EXERCISE: Find the line in the entries below that contains "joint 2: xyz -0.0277". Repeat it exactly, and every line after it through the line that contains "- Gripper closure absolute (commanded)".

(Extracted records)
------------------------------------------------------------------------

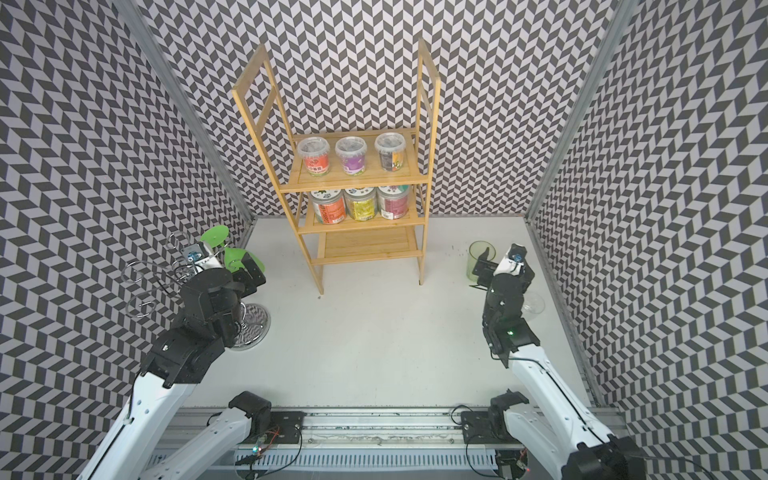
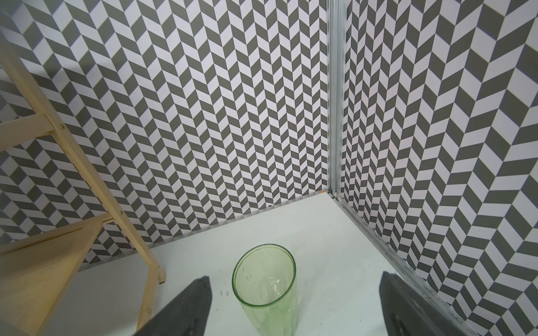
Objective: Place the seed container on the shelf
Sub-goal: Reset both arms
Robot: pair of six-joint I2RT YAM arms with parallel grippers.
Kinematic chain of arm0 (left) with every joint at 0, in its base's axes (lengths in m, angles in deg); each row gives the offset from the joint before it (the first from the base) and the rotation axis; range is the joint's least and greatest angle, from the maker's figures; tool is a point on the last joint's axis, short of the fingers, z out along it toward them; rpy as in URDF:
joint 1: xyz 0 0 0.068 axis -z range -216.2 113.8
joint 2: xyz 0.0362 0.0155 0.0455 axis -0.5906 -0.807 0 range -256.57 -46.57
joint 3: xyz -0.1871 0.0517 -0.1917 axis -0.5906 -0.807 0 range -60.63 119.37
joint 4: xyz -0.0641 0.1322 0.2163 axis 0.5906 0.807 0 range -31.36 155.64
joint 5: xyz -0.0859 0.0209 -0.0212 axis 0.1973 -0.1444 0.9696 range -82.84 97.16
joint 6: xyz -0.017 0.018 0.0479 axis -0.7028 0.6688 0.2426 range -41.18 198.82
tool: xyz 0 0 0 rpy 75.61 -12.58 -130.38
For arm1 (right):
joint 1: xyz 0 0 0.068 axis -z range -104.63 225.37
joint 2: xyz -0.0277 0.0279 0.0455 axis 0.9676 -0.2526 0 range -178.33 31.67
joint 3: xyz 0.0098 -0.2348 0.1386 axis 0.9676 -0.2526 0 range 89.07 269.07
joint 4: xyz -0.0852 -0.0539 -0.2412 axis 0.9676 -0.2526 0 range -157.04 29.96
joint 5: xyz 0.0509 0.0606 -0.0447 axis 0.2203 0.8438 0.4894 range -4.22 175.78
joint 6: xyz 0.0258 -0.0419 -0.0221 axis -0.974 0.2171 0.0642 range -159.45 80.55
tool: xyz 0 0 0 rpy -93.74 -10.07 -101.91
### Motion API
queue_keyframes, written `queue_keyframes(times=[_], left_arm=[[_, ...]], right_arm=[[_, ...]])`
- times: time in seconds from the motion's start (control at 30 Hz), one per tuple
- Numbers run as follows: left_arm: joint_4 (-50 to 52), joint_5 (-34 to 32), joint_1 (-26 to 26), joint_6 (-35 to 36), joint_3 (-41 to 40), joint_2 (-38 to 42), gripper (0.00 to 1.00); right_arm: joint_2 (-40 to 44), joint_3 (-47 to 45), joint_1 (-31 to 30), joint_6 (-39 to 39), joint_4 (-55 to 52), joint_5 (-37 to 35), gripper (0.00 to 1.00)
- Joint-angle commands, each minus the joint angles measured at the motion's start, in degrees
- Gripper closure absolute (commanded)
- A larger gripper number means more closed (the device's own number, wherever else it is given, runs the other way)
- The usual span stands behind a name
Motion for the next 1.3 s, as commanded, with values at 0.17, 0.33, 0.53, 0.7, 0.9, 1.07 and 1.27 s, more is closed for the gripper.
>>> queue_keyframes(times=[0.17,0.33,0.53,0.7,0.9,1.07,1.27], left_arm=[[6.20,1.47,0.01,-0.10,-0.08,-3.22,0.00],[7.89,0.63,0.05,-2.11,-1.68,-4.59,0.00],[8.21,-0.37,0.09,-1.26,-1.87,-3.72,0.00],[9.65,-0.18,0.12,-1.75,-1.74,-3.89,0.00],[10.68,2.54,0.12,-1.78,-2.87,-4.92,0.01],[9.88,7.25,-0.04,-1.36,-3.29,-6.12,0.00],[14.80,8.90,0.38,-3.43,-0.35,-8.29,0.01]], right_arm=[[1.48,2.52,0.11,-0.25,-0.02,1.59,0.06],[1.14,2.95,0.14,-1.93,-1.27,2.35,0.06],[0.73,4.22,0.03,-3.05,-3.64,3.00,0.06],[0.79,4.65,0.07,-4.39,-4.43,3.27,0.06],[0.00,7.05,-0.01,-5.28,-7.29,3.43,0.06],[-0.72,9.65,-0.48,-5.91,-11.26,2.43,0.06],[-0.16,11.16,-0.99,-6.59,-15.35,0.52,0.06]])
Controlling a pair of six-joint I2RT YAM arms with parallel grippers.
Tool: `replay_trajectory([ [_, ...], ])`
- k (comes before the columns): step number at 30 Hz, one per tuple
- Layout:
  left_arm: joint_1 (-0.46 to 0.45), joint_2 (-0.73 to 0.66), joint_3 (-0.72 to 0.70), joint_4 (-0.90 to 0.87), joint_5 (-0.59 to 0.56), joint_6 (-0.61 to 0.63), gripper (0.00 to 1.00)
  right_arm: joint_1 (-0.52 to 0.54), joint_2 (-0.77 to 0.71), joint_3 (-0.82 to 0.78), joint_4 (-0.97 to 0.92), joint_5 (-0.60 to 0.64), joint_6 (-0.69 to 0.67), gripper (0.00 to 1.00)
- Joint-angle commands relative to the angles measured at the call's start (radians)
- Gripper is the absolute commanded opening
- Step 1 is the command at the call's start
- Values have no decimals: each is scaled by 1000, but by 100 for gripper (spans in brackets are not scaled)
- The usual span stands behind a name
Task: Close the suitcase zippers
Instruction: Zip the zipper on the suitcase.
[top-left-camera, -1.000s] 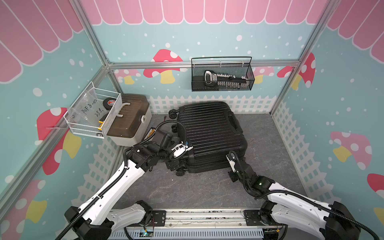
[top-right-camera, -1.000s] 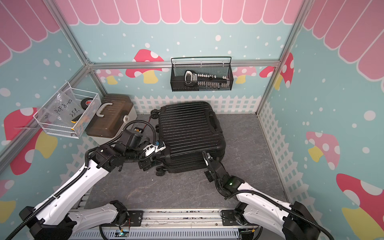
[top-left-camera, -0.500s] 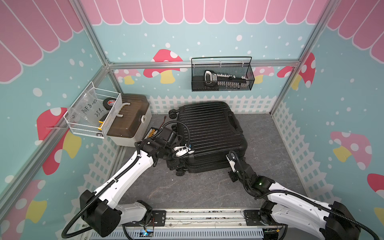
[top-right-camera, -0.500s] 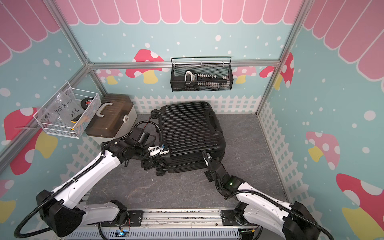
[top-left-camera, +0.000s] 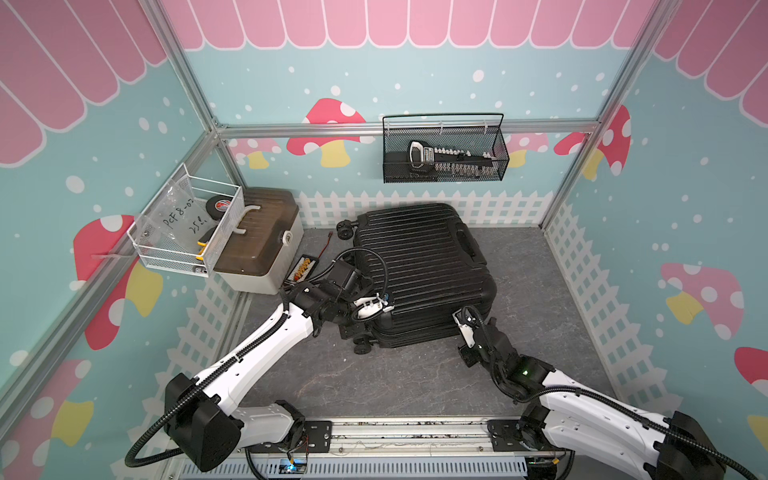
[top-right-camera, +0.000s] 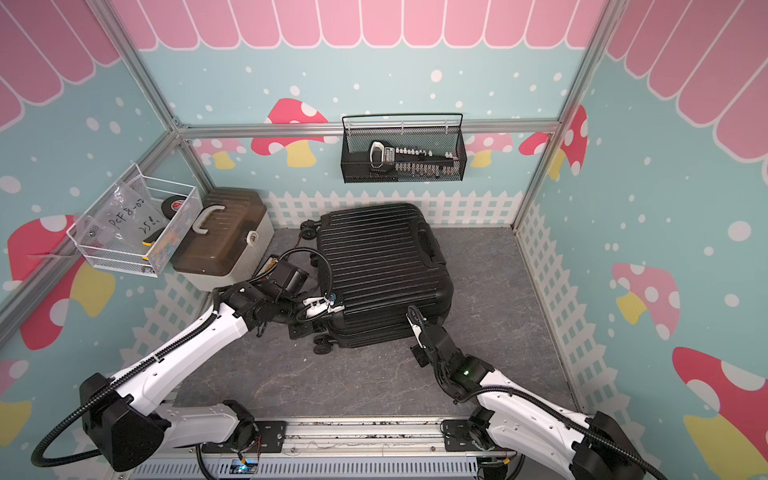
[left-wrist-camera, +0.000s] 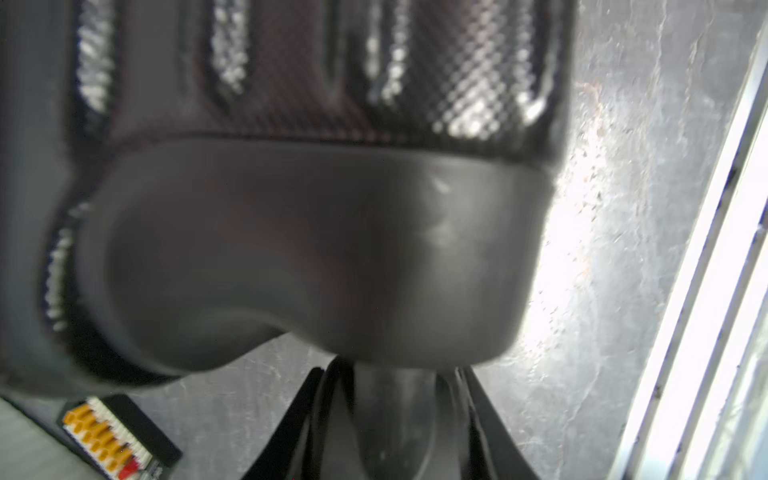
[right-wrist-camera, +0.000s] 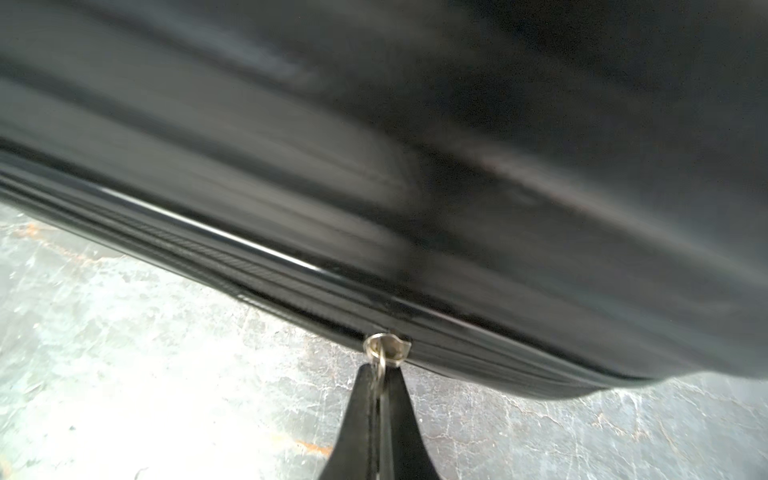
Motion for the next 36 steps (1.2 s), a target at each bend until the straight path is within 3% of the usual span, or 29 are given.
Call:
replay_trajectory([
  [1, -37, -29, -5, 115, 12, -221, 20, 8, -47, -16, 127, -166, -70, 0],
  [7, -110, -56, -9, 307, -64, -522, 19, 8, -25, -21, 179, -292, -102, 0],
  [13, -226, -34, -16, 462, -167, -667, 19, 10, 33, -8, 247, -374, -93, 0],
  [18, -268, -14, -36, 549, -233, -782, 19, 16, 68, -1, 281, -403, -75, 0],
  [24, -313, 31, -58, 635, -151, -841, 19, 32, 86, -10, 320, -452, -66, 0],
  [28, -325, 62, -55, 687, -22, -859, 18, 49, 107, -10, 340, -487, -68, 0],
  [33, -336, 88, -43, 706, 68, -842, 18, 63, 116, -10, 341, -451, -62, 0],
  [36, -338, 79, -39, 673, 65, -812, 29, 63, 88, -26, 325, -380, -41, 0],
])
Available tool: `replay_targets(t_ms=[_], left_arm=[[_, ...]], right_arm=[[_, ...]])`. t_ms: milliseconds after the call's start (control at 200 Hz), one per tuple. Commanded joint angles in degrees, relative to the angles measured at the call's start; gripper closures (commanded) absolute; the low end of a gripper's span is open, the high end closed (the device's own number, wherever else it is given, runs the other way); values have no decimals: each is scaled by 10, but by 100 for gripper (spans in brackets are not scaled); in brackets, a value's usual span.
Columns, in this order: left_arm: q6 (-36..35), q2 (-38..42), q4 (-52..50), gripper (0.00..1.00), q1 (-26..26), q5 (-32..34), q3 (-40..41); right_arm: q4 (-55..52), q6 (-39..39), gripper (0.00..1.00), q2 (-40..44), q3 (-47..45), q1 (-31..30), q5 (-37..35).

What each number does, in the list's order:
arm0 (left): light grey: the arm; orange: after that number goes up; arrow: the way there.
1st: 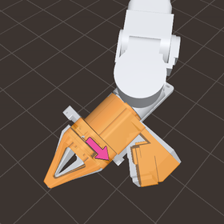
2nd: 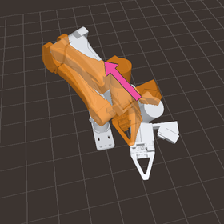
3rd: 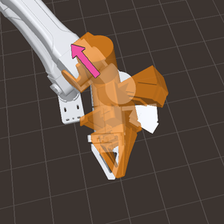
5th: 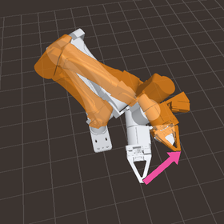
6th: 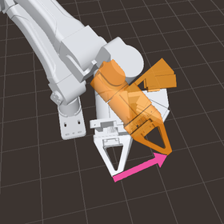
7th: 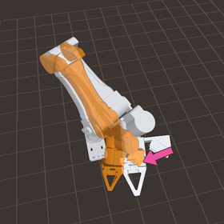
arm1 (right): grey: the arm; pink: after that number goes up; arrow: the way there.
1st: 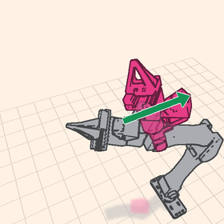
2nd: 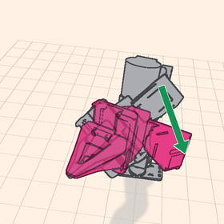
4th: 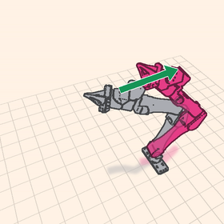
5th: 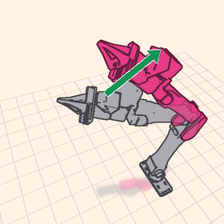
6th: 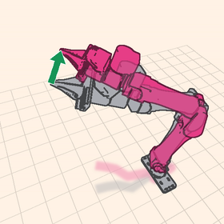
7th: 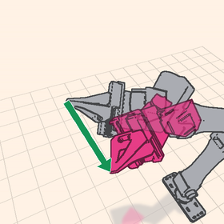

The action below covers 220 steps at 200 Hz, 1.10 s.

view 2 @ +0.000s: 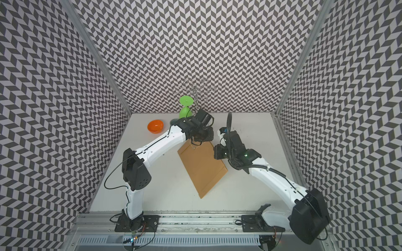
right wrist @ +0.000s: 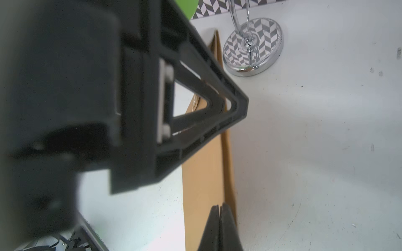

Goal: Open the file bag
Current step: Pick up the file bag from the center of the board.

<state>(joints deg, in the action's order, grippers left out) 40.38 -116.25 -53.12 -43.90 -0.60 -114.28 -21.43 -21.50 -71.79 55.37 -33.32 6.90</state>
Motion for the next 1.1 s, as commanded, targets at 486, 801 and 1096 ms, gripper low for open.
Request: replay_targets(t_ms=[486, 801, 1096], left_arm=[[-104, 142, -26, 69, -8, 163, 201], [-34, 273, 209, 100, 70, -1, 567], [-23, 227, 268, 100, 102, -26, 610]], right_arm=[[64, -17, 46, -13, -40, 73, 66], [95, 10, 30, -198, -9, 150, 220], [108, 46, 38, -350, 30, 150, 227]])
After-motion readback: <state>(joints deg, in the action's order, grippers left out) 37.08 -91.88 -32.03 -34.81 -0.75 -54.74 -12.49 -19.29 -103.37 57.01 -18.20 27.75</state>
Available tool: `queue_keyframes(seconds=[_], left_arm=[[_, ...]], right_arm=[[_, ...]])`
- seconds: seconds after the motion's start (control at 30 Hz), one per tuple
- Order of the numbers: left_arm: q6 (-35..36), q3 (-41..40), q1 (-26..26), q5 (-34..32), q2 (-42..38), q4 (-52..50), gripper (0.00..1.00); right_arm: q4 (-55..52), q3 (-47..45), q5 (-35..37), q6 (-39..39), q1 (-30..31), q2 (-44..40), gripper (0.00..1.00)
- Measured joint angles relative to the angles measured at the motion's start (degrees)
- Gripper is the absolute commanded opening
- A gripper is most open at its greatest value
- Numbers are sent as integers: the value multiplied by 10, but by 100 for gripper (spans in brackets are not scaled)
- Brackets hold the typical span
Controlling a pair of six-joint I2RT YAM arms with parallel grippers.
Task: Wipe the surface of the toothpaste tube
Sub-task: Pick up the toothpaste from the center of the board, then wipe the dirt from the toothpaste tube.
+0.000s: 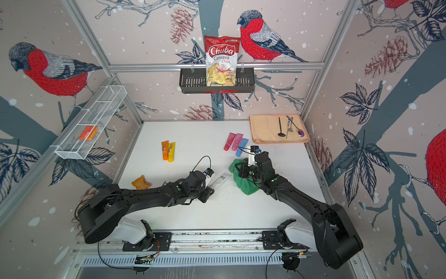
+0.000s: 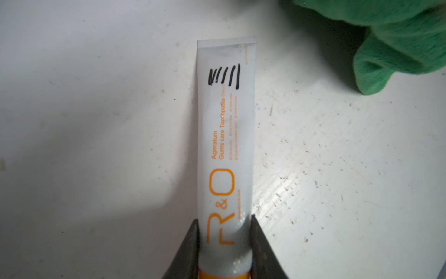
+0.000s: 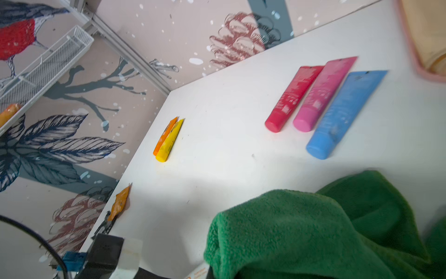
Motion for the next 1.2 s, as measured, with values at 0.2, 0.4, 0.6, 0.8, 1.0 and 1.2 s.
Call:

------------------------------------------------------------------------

RESULT FOR THIS EXERCISE:
joint 2: xyz -0.0277 0.0279 0.0455 axis 0.9676 -0.2526 0 range -178.33 31.67
joint 3: xyz 0.0098 -0.2348 0.1386 axis 0.9676 -0.2526 0 range 89.07 269.07
joint 4: xyz -0.0852 -0.0539 -0.2412 axis 0.9676 -0.2526 0 range -157.04 29.96
joint 5: xyz 0.0509 0.0606 -0.0447 axis 0.2203 0.8438 0.4894 range -4.22 175.78
joint 6: xyz 0.0258 -0.0419 -0.0221 axis -0.974 0.2171 0.0642 range -159.45 80.55
tool: xyz 0 0 0 rpy -93.74 -10.07 -101.91
### Motion API
queue_keyframes, written `queue_keyframes(times=[_], left_arm=[[_, ...]], right_arm=[[_, ...]])`
- times: time in seconds from the motion's start (control at 30 Hz), one per tuple
- Numbers run as follows: left_arm: joint_4 (-50 to 52), joint_5 (-34 to 32), joint_1 (-26 to 26), joint_6 (-35 to 36), joint_3 (-41 to 40), joint_2 (-38 to 42), gripper (0.00 to 1.00); right_arm: joint_2 (-40 to 44), joint_3 (-47 to 45), joint_1 (-31 to 30), joint_6 (-39 to 39), joint_4 (-55 to 52), joint_5 (-37 to 35), gripper (0.00 to 1.00)
- Joint-angle commands, each minus the joint angles measured at the motion's start, in degrees
- Gripper closure absolute (commanded)

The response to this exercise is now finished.